### [What the task requires]
Across the following data, how many lines include the string "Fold"? Reply with the number and nothing more.

### [Exercise data]
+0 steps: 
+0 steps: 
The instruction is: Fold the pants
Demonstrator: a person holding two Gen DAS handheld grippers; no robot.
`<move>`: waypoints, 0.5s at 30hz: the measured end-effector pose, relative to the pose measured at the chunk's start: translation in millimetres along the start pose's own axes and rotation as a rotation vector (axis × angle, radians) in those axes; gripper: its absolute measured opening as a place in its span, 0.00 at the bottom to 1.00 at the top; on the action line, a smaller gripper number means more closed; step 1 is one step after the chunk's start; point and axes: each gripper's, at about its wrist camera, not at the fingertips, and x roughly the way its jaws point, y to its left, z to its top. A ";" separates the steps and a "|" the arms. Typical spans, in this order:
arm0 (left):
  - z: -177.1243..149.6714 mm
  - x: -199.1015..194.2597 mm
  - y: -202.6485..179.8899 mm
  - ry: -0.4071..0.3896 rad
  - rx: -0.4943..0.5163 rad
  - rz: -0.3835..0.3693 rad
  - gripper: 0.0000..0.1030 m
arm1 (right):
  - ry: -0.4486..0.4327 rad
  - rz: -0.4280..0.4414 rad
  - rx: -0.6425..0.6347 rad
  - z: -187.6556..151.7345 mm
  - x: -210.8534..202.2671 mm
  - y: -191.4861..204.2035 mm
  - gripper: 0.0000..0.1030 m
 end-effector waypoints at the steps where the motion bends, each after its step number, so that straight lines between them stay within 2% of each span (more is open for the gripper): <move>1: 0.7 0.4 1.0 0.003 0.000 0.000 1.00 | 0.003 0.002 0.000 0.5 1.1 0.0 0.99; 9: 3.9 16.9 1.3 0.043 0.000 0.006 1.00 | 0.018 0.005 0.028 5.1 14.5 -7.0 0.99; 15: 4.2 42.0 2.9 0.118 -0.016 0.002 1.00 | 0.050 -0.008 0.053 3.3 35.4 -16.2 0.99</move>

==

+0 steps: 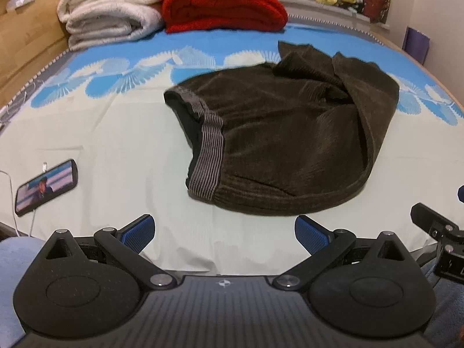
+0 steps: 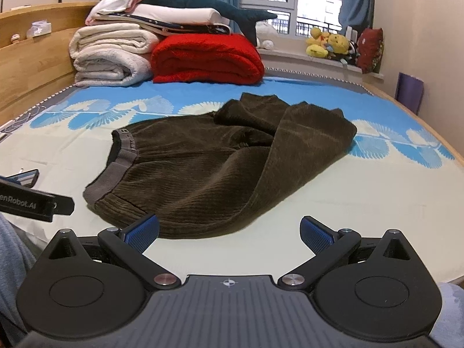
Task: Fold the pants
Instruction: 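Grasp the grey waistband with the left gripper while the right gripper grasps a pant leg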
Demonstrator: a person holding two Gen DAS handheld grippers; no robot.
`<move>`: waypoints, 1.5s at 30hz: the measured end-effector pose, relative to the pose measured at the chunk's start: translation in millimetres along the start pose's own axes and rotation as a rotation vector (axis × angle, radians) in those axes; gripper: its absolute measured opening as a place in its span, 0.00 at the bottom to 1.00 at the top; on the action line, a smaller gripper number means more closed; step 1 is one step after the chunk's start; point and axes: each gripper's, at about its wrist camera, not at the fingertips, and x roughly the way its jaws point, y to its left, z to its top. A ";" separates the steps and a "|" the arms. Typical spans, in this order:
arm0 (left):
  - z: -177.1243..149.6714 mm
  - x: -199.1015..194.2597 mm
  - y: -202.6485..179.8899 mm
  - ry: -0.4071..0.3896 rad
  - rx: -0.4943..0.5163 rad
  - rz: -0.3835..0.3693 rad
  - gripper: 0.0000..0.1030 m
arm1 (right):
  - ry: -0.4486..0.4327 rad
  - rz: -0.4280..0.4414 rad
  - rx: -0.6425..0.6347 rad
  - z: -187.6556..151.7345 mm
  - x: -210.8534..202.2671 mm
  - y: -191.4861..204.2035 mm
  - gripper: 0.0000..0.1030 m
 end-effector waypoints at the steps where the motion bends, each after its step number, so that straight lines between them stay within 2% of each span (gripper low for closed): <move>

### [Output for this task]
2